Reproduktionsmedizin:Fruchtlose Injektion

Aktuelle Statistiken zeigen: Die ICSI wird in der Kinderwunschbehandlung immer beliebter. Dabei ist sie deutlich teurer. Und in der Regel auch weniger effektiv.

Von Kathrin Zinkant

Der Siegeszug der sogenannten Intracytoplasmatischen Spermieninjektion (ICSI) ist in Kinderwunschpraxen ungebrochen. Wie der jüngste Bericht des internationalen Komitees zur Überwachung von Fruchtbarkeitsbehandlungen ICMART zeigt, wird die sehr teure, direkte Injektion eines Spermiums in die Eizelle in Europa inzwischen mehr als doppelt so oft genutzt wie die gewöhnliche In-Vitro-Fertilisation (IVF) - bei der sich die Spermien um die Eizelle streiten dürfen. Im Nahen Osten ist das Verhältnis sogar 60 zu 1. Mutmaßlicher Grund ist die Hürde, die mit der Injektion genommen wird: Die ICSI sichert im Gegensatz zur IVF die Befruchtung der Eizelle im Labor. Dass dann auch eine Schwangerschaft entsteht, ist deshalb aber nicht garantiert.
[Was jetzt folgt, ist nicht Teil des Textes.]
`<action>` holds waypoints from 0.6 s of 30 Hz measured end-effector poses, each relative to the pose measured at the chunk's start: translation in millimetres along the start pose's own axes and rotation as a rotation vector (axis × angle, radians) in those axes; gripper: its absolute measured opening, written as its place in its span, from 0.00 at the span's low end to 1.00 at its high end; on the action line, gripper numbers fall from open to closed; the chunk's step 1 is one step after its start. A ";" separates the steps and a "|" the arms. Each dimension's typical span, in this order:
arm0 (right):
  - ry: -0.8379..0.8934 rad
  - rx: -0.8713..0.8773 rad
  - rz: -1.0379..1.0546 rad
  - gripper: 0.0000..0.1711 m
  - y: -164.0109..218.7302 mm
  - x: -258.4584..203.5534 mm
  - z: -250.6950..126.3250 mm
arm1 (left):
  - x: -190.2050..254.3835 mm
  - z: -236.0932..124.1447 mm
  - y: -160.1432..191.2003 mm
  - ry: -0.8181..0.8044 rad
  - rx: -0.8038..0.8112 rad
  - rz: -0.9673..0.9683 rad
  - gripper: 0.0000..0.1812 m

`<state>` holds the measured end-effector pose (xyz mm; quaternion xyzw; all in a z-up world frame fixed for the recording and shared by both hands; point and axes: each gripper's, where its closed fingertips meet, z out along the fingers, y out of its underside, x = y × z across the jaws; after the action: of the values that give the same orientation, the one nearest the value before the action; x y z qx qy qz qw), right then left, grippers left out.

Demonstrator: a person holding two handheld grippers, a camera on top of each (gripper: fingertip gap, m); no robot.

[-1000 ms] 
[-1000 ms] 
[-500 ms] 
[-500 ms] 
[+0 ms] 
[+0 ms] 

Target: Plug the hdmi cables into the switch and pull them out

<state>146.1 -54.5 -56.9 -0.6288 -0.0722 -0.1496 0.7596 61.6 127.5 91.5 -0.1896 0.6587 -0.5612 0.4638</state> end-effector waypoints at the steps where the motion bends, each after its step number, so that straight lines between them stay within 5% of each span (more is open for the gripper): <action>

Medizinisch sinnvoll ist die ICSI nur, wenn der Mann zu wenige oder unbewegliche Spermien produziert. Ungewollte Kinderlosigkeit liegt aber nur bei jedem dritten Paar am Mann, und nicht immer sind die Spermien der Grund. Die Zunahme der ICSI-Behandlungen erntet deshalb jetzt scharfe Kritik vom Chefredakteur des Fachblatts Human Reproduction, das auch den Bericht des Komitees veröffentlicht. Hans Evers von der Universität in Maastricht schreibt im Editorial, dass die unnötig hohe Zahl von ICSI-Behandlungen auf eine therapeutische Illusion zurückzuführen sei: Weil Frauen durch die Behandlung durchaus schwanger würden, entstehe der Eindruck, dass die Methode besonders gut sei. Tatsächlich würden aber weniger Frauen durch ICSI schwanger als durch eine normale In-Vitro-Befruchtung. "Mit dem Ziel, die Wahrscheinlichkeit einer Schwangerschaft durch eine sichere Befruchtung zu erhöhen, senken wohlmeinende Ärzte die Chancen", kritisiert Evers. "Das muss aufhören". Auch in Deutschland wird die ICSI bei jeder zweiten Fruchtbarkeitsbehandlung genutzt.